Pour moi la peinture de Freud est le domaine de l’ambiguïté, certains vont lui trouver des accointances avec le surréalisme, d’autres avec l’expressionnisme allemand, même dans certains cas avec l’hyperréalisme.
Ce qui frappe d’abord à la vue d’une de ses œuvres c’est souvent la composition, les personnages sont pris sous des angles très particuliers.
Lucian Freud par lui-même
Mais j’aimerais insister sur la palette, ou si vous préférez les couleurs utilisées par Freud. J’ai parlé plus haut de couleurs cadavériques, il s’agit bien de ça. Chez son ami Bacon c’est le « côté viande » qui ressort, chez lui c’est le « côté cadavre », l’un n’utilise que des couleurs froides : vert de gris, couleurs glauques, chez Bacon ce sont des couleurs chaudes : rouges, oranges etc…
Et puisque nous en sommes à comparer leurs peintures, comme je l’ai écrit dans un autre article sur Bacon, bien qu’elles semblent complètement à l’opposé, il est difficile de ne pas faire le rapprochement. Tous deux sont des provocateurs, leur peinture peut difficilement vous laisser indifférents. Les sujets parlent d’eux-mêmes, souvent dénudés, presque toujours dans des attitudes provocantes. Freud choisit ses modèles et les femmes de Renoir ou de Rubens n’ont rien à lui envier.

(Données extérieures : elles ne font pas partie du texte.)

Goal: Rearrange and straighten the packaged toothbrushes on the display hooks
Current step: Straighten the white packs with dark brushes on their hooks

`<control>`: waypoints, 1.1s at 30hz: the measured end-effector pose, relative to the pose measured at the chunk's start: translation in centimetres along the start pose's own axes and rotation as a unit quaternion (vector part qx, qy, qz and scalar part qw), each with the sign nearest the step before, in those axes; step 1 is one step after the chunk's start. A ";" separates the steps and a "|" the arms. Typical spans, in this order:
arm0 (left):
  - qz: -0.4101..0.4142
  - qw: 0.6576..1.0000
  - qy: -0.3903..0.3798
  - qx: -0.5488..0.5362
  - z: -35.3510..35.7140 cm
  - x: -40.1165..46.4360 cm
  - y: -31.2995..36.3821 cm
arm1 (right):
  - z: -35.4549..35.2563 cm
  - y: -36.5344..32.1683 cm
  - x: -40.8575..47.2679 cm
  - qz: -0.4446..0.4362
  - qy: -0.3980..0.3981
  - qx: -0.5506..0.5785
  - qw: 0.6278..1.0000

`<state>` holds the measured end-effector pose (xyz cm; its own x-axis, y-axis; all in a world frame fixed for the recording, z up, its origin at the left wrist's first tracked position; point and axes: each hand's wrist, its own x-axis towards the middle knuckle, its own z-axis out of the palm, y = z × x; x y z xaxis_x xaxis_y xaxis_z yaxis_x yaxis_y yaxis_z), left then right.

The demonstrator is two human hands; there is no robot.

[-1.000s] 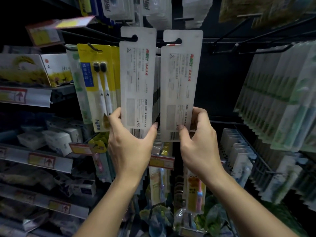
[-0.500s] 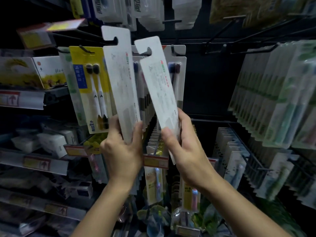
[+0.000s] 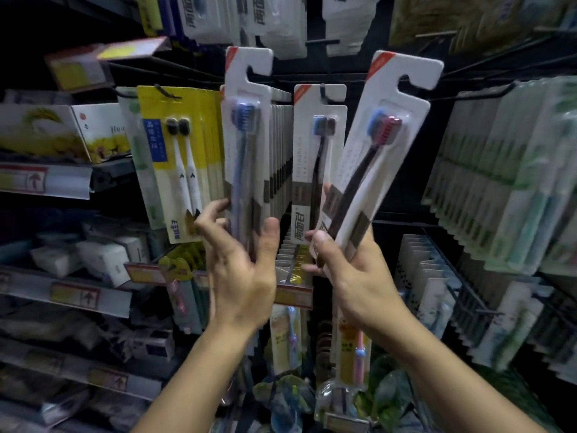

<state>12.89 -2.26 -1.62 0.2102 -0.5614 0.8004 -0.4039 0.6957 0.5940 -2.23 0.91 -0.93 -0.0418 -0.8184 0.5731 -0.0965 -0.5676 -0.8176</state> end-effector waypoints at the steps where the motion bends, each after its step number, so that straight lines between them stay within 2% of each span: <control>1: -0.003 1.000 -0.003 0.002 0.0 0.0 -0.1 | -0.1 -0.1 0.0 0.012 0.005 0.013 1.000; 11: -0.036 0.997 0.062 0.032 -0.3 0.1 -0.3 | -0.9 -1.0 -0.2 0.028 0.044 0.027 0.998; 24: -0.069 0.995 0.050 0.053 -0.6 -0.1 0.2 | -0.9 -0.5 -0.1 0.049 0.021 0.006 0.999; 33: -0.093 0.990 0.082 0.062 -0.6 0.3 0.3 | -0.6 -0.7 0.5 0.080 0.011 0.025 0.996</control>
<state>13.40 -1.97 -1.19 0.4285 -0.5867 0.6871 -0.4493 0.5214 0.7254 -2.83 0.95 -0.03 -0.0739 -0.8968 0.4362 -0.0382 -0.4345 -0.8998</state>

Pour moi Freud est avant tout un excellent portraitiste, sauf avec Elisabeth, mais là il ne faut pas demander l’impossible. Freud n’a jamais cherché à flatter son modèle, voir le portrait qu’il fait de David Hockney.
Il y a une chose qui n’apparaît pas forcément à l’œil d’un profane c’est la qualité de la touche, si vous préférez la façon de poser la peinture sur la toile : chez Freud il y a une très grande originalité, regardez en détail ses portraits.

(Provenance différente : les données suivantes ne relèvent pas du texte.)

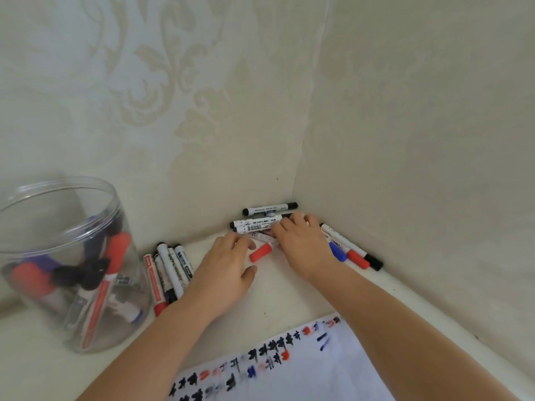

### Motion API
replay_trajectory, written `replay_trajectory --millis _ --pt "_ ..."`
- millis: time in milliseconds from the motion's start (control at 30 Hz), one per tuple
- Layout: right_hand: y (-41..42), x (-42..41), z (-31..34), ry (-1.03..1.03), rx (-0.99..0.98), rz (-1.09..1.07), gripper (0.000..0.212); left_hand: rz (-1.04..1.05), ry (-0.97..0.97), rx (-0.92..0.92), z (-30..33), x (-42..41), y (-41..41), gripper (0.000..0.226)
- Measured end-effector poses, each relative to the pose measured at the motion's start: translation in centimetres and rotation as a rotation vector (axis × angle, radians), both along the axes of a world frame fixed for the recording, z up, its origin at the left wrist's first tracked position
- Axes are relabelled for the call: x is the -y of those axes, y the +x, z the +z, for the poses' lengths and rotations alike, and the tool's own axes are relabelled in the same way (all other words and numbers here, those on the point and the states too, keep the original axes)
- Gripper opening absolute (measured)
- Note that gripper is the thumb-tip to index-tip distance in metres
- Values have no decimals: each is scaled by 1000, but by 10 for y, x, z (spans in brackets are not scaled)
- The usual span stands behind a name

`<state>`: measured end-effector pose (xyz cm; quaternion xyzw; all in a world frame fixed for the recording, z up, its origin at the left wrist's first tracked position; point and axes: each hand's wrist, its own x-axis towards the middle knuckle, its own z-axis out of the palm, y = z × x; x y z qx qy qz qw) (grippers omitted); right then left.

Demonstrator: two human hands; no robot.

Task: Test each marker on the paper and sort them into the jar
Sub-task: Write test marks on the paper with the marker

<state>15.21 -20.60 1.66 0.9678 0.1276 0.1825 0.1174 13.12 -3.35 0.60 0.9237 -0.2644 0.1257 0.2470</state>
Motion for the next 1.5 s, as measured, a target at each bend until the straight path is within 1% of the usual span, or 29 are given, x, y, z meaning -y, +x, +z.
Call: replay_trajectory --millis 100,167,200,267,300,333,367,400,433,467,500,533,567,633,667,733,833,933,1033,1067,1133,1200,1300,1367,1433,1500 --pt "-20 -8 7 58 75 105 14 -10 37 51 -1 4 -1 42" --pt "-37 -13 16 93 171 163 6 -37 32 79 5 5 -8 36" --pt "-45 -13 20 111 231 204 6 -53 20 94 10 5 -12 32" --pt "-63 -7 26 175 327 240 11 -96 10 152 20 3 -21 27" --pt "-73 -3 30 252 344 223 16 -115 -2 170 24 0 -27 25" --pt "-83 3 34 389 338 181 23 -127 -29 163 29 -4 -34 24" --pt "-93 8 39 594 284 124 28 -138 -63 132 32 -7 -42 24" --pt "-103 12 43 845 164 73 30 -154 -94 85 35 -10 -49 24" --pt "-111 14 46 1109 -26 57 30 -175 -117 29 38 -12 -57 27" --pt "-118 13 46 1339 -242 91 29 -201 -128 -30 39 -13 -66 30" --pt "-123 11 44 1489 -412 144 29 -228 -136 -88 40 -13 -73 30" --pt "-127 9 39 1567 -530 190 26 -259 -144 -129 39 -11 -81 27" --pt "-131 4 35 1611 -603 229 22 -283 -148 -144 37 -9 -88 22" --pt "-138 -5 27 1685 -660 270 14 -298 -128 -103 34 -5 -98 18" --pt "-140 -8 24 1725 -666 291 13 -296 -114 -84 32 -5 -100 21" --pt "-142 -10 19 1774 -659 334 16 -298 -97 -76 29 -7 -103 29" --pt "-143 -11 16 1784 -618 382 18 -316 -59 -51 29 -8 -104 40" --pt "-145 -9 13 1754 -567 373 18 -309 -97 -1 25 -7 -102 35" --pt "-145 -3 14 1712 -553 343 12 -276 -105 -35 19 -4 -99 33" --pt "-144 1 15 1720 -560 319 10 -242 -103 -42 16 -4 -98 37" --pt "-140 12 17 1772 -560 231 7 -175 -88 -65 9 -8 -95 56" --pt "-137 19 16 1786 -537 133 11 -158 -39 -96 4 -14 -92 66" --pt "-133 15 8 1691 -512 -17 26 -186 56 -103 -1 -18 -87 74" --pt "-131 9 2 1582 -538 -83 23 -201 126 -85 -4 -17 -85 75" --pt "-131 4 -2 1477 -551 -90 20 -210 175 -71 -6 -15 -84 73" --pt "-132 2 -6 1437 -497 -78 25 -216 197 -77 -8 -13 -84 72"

Francis Bacon par Lucian Freud
A partir des années soixante Freud profitera des leçons de son ami Francis Bacon, il travaillera avec de plus grosses brosses (pinceaux), facilitant ainsi les « accidents ». À compter de ce moment la matière gagnera encore en qualité.
L'atelier de Freud
C’est vrai que les personnages peints par Freud semblent tous des êtres dans l’attente de la mort, on a envie d’appeler le Samu : « il y a un noyé sur le mur, venez vite ». Sans doute ses peintures nous interpellent-elles à ce sujet.
De toute façon qu’on aime ou pas il est difficile de rester indifférent à cette œuvre.